Forecasting Parking Availability in Aarhus

The Problem: Hunting for Spots Wastes Time and Fuel

On busy evenings in Aarhus, drivers circle lots hoping for a free space. The city exposes real-time parking availability, but the feed is reactive—you only know a lot is full after you are already there. I wanted to turn that feed into foresight: where will spaces open in the next 30 minutes?

Key insight: Parking demand follows strong weekly and hourly seasonality. Pairing the city feed with weather and trend features was enough to predict openings with single-digit MAPE for most lots.

Data Sources

Aarhus Open Data parking API — free/total spaces and timestamps for each public lot (pulled every 5 minutes).
Weather — precipitation and temperature signals from Open-Meteo to capture rainy-day surges.
Calendar signals — hour-of-day, day-of-week, public holidays, and a rolling trend of arrivals/departures.

Approach

1) Build a reliable ingestion loop

A lightweight scheduled job hits the parking endpoint, normalizes JSON to tabular format, and appends new rows to a parquet store. Each record keeps lot_id, free_spots, total_spots, and a UTC timestamp so downstream models can resample cleanly.

            
import requests, pandas as pd, pendulum

API = "https://api.dataforsyningen.dk/parkering/aarhus?format=json"

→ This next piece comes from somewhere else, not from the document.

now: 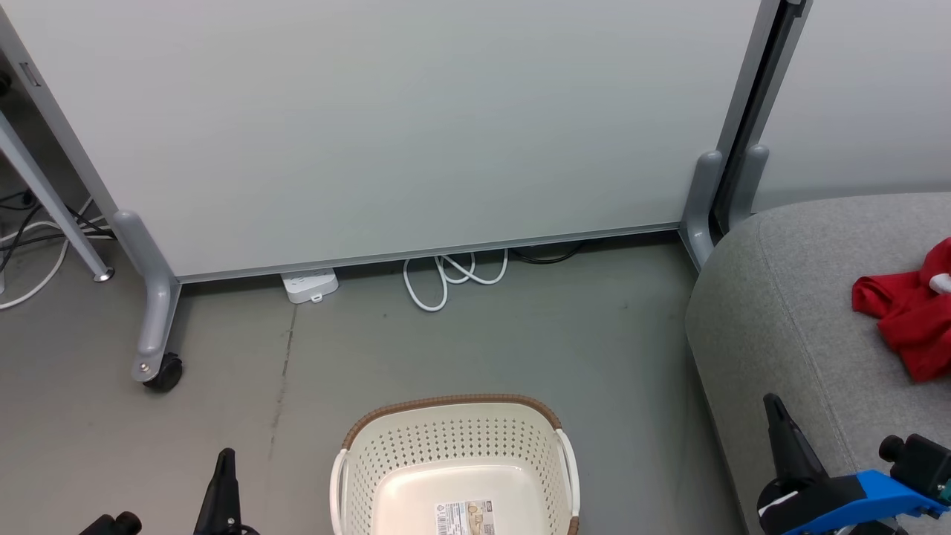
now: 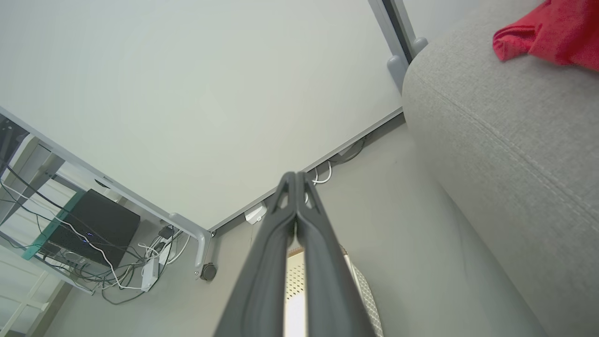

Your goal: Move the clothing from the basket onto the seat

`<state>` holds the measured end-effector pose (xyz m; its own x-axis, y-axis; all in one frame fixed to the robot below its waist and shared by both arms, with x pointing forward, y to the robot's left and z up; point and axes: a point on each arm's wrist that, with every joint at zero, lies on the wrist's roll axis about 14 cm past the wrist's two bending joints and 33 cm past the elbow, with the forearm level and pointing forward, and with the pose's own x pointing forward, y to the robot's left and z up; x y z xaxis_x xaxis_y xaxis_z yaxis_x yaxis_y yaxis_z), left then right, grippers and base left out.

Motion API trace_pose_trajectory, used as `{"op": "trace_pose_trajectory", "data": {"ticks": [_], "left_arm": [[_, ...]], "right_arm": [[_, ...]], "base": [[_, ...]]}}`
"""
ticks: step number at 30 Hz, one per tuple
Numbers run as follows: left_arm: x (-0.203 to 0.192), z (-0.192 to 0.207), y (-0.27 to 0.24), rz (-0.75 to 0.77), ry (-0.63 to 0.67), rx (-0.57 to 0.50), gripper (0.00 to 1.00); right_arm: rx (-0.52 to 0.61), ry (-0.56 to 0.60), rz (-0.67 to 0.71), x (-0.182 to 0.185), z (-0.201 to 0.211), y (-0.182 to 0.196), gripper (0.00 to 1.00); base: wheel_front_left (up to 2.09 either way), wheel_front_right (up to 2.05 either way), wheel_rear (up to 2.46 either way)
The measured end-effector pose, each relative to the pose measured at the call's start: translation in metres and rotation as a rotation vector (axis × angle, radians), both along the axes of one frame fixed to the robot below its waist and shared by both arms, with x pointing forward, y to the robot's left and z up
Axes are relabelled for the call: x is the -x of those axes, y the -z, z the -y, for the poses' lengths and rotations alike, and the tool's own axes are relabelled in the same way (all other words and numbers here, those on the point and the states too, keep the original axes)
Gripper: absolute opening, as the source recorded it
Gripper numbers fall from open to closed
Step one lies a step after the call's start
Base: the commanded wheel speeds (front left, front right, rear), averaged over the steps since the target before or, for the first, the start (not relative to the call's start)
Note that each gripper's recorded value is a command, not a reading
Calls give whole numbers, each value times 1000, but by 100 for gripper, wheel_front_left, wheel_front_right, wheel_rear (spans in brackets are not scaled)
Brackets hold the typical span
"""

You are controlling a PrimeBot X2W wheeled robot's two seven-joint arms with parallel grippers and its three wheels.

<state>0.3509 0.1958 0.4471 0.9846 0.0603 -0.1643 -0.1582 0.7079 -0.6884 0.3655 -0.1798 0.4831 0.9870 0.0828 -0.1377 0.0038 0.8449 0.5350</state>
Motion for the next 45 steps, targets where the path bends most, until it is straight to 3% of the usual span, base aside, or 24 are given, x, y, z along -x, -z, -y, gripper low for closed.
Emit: {"op": "trace_pose_trajectory", "data": {"ticks": [19,45], "left_arm": [[-10,-4,-13,33,-35,229,0],[-22,-5,-30,84,-42,473,0]], "right_arm": [[-294,43,19,-8,3,-7,0],[-600,87,40,-15,8,-14,0]], "base": [[0,0,0],[0,0,0]]}}
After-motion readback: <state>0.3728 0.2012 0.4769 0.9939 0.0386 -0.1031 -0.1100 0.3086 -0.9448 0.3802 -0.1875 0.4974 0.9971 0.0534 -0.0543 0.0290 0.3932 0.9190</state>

raw = requests.get(API, timeout=10).json()

df = pd.json_normalize(raw)

df["ts"] = pendulum.now("UTC")

df = df[["name", "free", "total", "ts"]].rename(columns={"name":"lot_id", "free":"free_spots", "total":"total_spots"})

df.to_parquet("data/parking.parquet", append=True)

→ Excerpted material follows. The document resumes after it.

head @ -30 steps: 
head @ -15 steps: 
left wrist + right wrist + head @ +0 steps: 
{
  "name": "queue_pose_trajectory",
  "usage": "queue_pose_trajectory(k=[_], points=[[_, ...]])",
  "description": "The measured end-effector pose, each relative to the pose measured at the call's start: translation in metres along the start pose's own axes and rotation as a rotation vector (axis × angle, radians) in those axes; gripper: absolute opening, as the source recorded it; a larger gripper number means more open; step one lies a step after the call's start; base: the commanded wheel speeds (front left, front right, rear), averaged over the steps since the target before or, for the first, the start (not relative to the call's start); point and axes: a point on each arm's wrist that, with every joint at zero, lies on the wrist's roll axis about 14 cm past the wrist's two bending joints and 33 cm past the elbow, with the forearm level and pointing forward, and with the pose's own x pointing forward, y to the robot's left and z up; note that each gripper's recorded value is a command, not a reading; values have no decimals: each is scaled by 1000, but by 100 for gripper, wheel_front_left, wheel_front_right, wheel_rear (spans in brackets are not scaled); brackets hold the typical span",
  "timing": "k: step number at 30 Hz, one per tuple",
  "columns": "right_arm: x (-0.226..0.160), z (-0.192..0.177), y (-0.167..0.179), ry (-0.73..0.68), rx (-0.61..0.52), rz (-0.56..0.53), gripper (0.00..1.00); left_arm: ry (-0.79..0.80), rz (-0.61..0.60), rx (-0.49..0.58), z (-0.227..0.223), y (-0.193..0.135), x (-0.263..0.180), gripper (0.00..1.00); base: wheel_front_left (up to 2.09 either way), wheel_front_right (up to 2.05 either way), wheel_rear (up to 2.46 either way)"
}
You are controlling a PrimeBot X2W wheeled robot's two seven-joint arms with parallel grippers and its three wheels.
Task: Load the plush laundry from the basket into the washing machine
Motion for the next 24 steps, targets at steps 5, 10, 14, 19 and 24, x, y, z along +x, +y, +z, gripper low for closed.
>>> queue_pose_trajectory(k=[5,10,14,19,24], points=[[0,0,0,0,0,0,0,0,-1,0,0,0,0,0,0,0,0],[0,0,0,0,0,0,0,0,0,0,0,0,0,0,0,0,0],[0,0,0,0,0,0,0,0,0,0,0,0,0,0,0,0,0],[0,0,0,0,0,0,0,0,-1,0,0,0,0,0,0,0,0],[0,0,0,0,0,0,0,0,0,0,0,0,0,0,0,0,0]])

2) Engineer signals drivers care about

I resampled each lot to 5-minute intervals and built features: sin/cos encodings for hour-of-day, weekend flags, holiday flags, 30-minute rolling deltas, and weather joins. Missing readings were forward-filled to avoid fragmenting the time series.

3) Mix Prophet with tree models

Prophet handled the weekly and daily seasonality per lot, while gradient boosting captured nonlinear effects from weather and recent flow. I trained both and blended their predictions with a simple weighted average tuned on a validation window.

            
from prophet import Prophet

from xgboost import XGBRegressor

# Prophet for seasonality

prophet_df = lot_df.rename(columns={"ts":"ds", "free_spots":"y"})

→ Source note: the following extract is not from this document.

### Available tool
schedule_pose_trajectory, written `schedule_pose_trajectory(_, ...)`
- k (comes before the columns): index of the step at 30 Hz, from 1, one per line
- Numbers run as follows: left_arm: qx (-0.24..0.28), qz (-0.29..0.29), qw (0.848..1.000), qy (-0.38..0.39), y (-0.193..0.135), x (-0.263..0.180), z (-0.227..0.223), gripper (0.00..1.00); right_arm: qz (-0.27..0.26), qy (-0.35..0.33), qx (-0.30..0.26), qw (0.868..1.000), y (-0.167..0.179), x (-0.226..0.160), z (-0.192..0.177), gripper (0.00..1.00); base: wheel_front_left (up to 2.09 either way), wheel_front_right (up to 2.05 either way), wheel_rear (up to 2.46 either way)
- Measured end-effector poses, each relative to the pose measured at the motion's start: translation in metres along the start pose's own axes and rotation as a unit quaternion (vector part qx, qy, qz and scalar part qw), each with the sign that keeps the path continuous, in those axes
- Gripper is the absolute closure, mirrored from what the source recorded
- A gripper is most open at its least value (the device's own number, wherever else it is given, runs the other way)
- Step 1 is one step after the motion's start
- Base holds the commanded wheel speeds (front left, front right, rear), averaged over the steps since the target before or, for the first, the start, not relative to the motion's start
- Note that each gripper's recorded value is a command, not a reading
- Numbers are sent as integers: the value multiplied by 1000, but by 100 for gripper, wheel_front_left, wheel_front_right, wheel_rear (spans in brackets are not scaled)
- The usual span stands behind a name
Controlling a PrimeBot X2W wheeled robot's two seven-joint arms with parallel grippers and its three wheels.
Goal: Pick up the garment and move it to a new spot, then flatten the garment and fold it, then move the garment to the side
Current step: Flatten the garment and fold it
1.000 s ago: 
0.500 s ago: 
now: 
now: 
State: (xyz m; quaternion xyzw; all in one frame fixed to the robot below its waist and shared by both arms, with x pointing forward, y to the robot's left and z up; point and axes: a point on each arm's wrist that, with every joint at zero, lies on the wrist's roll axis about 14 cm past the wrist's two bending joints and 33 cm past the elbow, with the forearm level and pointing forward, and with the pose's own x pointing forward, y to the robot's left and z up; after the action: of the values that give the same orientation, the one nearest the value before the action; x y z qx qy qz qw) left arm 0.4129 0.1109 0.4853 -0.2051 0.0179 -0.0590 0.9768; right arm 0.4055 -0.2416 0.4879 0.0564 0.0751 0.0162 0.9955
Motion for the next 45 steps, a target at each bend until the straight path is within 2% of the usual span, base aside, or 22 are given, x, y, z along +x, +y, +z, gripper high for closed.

prophet_model = Prophet(daily_seasonality=True, weekly_seasonality=True)

prophet_model.fit(prophet_df)

prophet_forecast = prophet_model.predict(future_horizon)[["ds", "yhat"]]

# XGBoost for residual patterns

features = lot_df[feature_cols]

xgb = XGBRegressor(n_estimators=400, max_depth=6, learning_rate=0.05, subsample=0.8, colsample_bytree=0.8)

xgb.fit(features, lot_df["free_spots"])

xgb_pred = xgb.predict(future_features)

# Blend

forecast = 0.6 * prophet_forecast["yhat"].values + 0.4 * xgb_pred

Data Quality Fixes

Outlier clipping: Spikes where free spots exceeded capacity were clipped to total_spots.
Gap filling: 5-15 minute API outages were forward-filled; longer gaps flagged that lot as “stale data” in the UI.
Lot renames: Occasional name changes were keyed to a canonical lot_id map so historical time series stayed intact.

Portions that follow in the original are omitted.